Treatment with the novel binder also was associated with clinically relevant decreases from baseline in calcium × phosphorus product and significant declines in low-density lipoprotein cholesterol (LDL-C), hemoglobin A1c (A1c), and parathyroid hormone (PTH).
In an open-label phase following a one- to five-week phosphate-binder washout, dialysis patients received colestilan at a dosage of 3-15 g/day, with dose-titration allowed to achieve a target phosphorus level of 3.5-5.5 mg/dL. During the open-label phase, colestilan significantly decreased phosphorus levels by 1.54 mg/dL from baseline to week 12. Colestilan decreased mean LDL-C by 30.1% and mean A1c by 0.91% in patients with an A1C of 7% or higher (mean 8.5%).
After 12 weeks, the investigators, led by Joachim E. Hertel, MD, of Nephrology Associates in Augusta, Ga., randomized subjects to receive colestilan (85 patients) or placebo (83 patients) for four weeks. Compared with placebo, colestilan-treated patients had a mean 1.01 mg/dL decrease in phosphorus from week 12 to week 16. Patients with baseline phosphorus levels of 7.5 mg/dL or higher (mean 8.76 mg/dL) showed a mean decrease of 2.41 mg/dL versus placebo.
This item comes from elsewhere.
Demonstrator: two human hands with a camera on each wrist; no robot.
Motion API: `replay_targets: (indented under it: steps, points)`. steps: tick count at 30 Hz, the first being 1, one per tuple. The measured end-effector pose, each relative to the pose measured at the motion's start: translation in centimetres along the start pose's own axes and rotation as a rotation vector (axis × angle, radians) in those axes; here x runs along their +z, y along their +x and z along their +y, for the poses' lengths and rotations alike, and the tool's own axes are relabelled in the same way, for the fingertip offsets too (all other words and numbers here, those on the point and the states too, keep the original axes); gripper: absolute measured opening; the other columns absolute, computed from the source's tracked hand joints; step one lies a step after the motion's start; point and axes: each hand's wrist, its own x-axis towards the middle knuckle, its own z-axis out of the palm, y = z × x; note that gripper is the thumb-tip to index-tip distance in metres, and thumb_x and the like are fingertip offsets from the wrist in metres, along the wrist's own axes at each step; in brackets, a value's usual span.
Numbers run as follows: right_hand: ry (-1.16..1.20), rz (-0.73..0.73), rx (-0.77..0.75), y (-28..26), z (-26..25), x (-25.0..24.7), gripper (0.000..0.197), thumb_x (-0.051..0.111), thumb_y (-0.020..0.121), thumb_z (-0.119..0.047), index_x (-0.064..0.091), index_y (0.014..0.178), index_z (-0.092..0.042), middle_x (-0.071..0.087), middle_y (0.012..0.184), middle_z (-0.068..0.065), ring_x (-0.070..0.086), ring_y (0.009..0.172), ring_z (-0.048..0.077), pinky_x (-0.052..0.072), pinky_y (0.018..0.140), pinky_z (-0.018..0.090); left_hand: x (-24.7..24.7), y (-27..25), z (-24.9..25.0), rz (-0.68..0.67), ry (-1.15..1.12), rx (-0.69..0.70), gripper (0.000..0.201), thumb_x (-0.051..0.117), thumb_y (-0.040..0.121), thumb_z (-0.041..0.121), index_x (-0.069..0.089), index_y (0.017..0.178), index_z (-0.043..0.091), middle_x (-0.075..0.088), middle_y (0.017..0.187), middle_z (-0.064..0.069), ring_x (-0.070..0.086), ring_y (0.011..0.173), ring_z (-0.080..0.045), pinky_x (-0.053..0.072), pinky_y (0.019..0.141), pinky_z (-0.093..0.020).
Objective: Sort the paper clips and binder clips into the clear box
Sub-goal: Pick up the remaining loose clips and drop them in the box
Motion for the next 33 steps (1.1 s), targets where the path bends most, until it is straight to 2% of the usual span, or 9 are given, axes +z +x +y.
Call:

In addition, compared with placebo, colestilan was associated with a significant 51.9 mg/dL mean decrease in LDL-C, a mean 7.91 decrease in calcium × phosphorus product, a mean 0.28% decrease in A1c, and a mean 66.6 pg/mL decrease in PTH. The investigators observed no significant difference in calcium levels between the treatment arms.
The most frequently reported treatment-emergent adverse events during the open-label phase included nausea (9% of patients), diarrhea (9%), vomiting (7.8%), and constipation (6.1%), the investigators noted. During the placebo-controlled phase, nausea, diarrhea, and vomiting occurred in 4.7%, 3.5%, and 3.5% of the colestilan group compared with 0%, 3.6%, and 0%, respectively, of the placebo recipients.